Assigned task: Print nothing but the lines from the start of the listing below through the line that contains "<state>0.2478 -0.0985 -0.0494". Do not include the pictures.

Records supplied:
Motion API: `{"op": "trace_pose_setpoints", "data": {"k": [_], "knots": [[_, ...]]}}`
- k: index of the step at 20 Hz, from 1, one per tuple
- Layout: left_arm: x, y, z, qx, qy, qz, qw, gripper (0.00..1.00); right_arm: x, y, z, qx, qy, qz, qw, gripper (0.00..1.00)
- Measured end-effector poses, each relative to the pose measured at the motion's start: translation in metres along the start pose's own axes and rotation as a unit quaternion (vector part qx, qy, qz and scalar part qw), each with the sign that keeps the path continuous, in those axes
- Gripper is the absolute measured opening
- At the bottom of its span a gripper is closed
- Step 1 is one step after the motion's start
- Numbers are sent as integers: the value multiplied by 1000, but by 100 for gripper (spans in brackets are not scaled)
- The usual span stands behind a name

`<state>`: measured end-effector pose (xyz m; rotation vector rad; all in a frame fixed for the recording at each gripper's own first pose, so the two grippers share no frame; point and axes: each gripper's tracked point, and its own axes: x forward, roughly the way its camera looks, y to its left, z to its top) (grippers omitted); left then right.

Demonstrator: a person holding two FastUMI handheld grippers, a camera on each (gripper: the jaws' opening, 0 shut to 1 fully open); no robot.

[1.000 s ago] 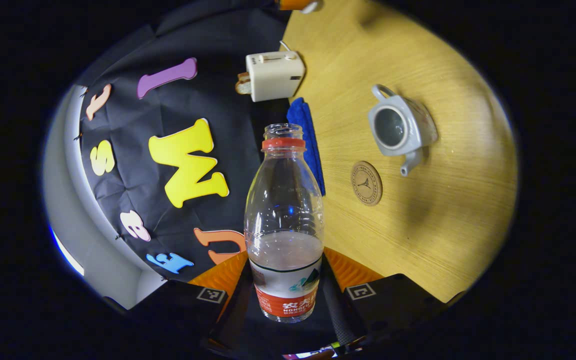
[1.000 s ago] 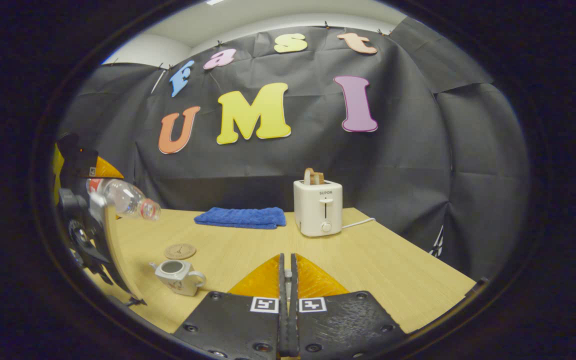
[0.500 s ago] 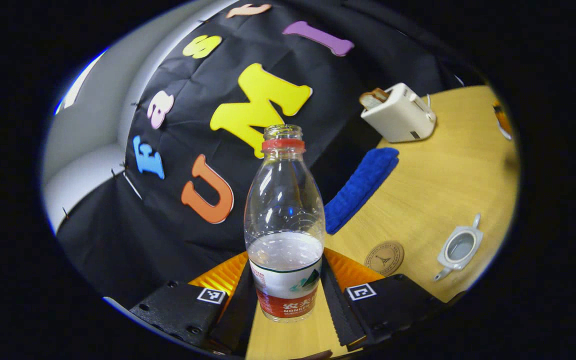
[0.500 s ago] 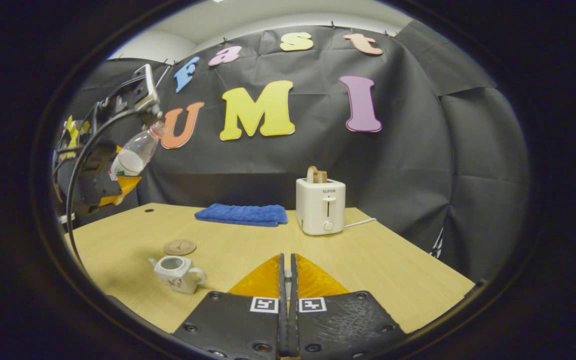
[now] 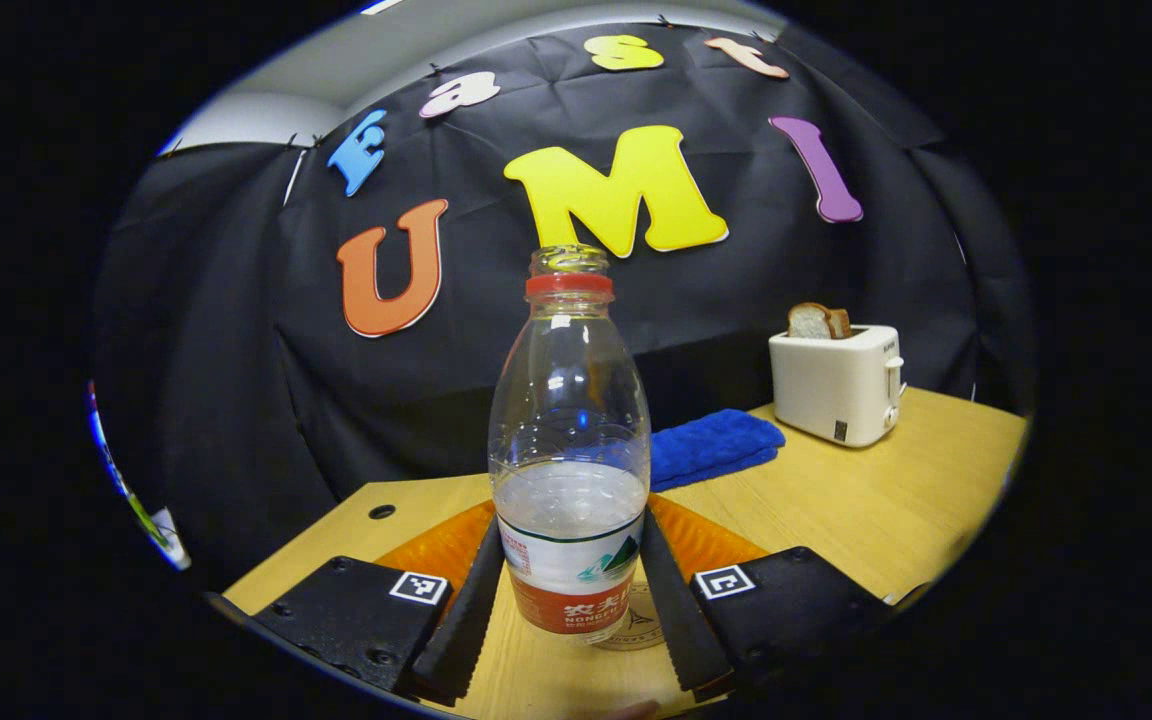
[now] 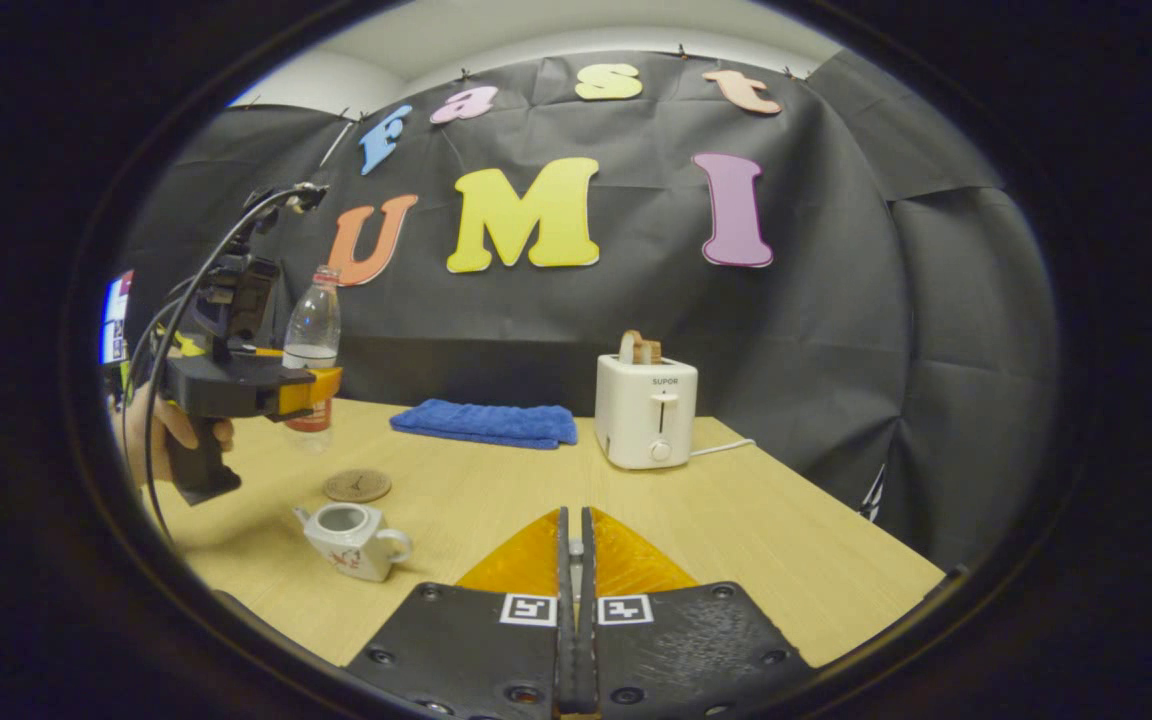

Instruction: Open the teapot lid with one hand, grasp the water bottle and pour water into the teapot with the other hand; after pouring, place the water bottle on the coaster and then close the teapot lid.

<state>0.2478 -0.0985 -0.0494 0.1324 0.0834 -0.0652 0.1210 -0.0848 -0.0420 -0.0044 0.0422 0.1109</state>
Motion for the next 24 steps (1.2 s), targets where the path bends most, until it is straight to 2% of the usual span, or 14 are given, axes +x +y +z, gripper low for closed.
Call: {"op": "trace_pose_setpoints", "data": {"k": [2,5,14,22,24], "knots": [[10,-8,-11,-32,0,-14,999,75,2,3,-3,-2,4,3,1000,0],[16,-18,-20,-53,4,-35,998,76,4,8,-4,-2,8,9,1000,0],[24,-21,-53,-94,29,-47,994,78,11,23,-15,-17,22,22,999,0],[18,-23,-67,-79,40,-62,994,80,12,23,-18,-22,26,20,999,0],[14,-25,-69,-85,41,-71,993,83,12,25,-17,-25,26,21,999,0]]}}
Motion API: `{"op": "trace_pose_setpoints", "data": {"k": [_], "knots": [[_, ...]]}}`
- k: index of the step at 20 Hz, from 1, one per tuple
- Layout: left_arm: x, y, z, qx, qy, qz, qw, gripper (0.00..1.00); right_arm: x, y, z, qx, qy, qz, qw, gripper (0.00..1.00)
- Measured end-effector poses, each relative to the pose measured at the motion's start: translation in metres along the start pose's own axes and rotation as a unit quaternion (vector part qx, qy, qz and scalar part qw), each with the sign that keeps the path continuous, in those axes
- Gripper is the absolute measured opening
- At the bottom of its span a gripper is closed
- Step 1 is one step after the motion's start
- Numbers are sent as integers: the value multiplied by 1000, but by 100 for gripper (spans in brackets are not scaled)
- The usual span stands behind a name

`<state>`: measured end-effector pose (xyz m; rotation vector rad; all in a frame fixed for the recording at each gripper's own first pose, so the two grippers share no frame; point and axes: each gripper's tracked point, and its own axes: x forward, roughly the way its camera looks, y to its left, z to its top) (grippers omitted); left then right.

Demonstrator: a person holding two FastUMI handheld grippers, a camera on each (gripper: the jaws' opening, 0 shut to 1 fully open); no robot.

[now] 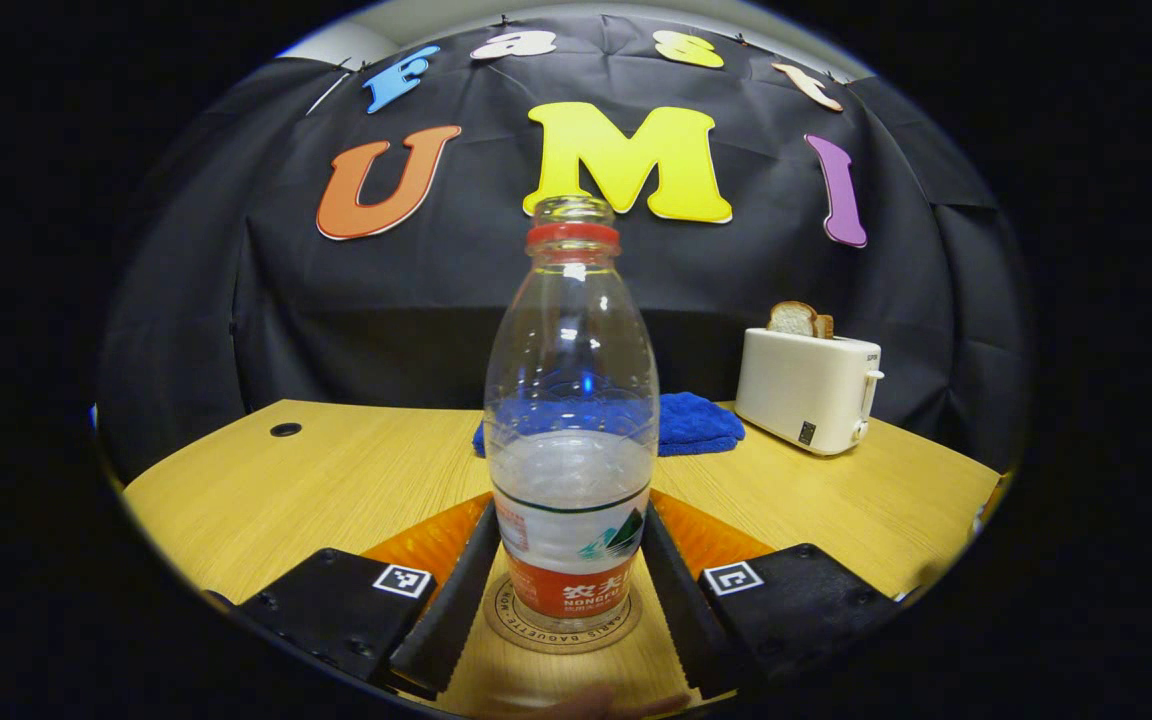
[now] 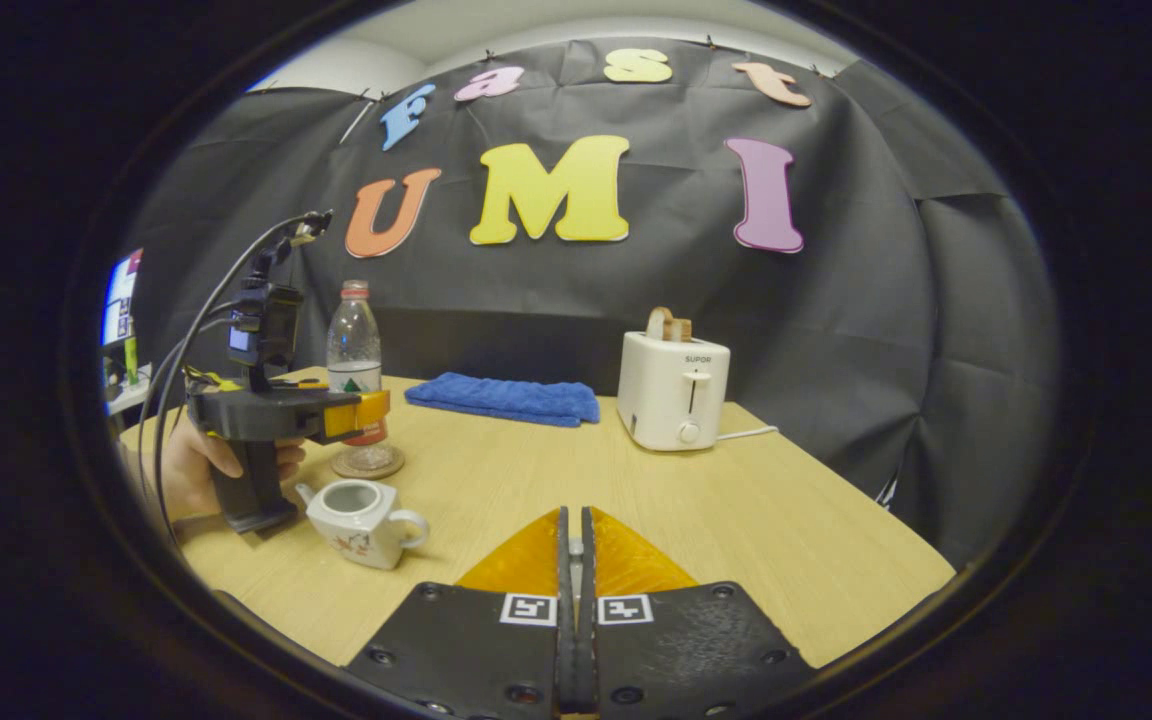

Response:
Motion API: `{"op": "trace_pose_setpoints", "data": {"k": [_], "knots": [[_, ...]]}}`
- k: index of the step at 20 Hz, from 1, one per tuple
- Layout: left_arm: x, y, z, qx, qy, qz, qw, gripper (0.00..1.00); right_arm: x, y, z, qx, qy, qz, qw, gripper (0.00..1.00)
- Measured end-effector poses, each relative to the pose measured at the motion's start: translation in metres along the start pose's own axes and rotation as a unit quaternion (vector part qx, qy, qz and scalar part qw), each with the sign that keeps the path continuous, in those axes
- Gripper is the absolute measured opening
- At the bottom of its span a gripper is closed
- Step 1 is one step after the motion's start
- Numbers are sent as integers: the value multiplied by 1000, but by 100 for gripper (spans in brackets are not scaled)
- The usual span stands behind a name

`<state>`: measured end-effector pose (xyz m; rotation vector rad; all in a frame fixed for the recording at each gripper's own first pose, so the two grippers share no frame; point and axes: each gripper's tracked point, and its own axes: x forward, roughly the way its camera looks, y to its left, z to its top) (grippers omitted); left then right.

Demonstrator: a person holding two FastUMI handheld grippers, a camera on each (gripper: the jaws' opening, 0 shut to 1 fully open); no robot.

[1.000 s ago] 
[1.000 s ago] 
[0.500 s ago] 
[0.500 s ago] 
[now] 
[now] 

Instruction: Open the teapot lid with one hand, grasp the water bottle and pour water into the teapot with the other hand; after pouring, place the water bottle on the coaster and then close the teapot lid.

<state>0.2478 -0.0985 -0.0494 0.1324 0.0834 -0.0652 0.1210 -0.0848 -0.0420 -0.0044 0.0422 0.1109</state>

There is no more to the exercise.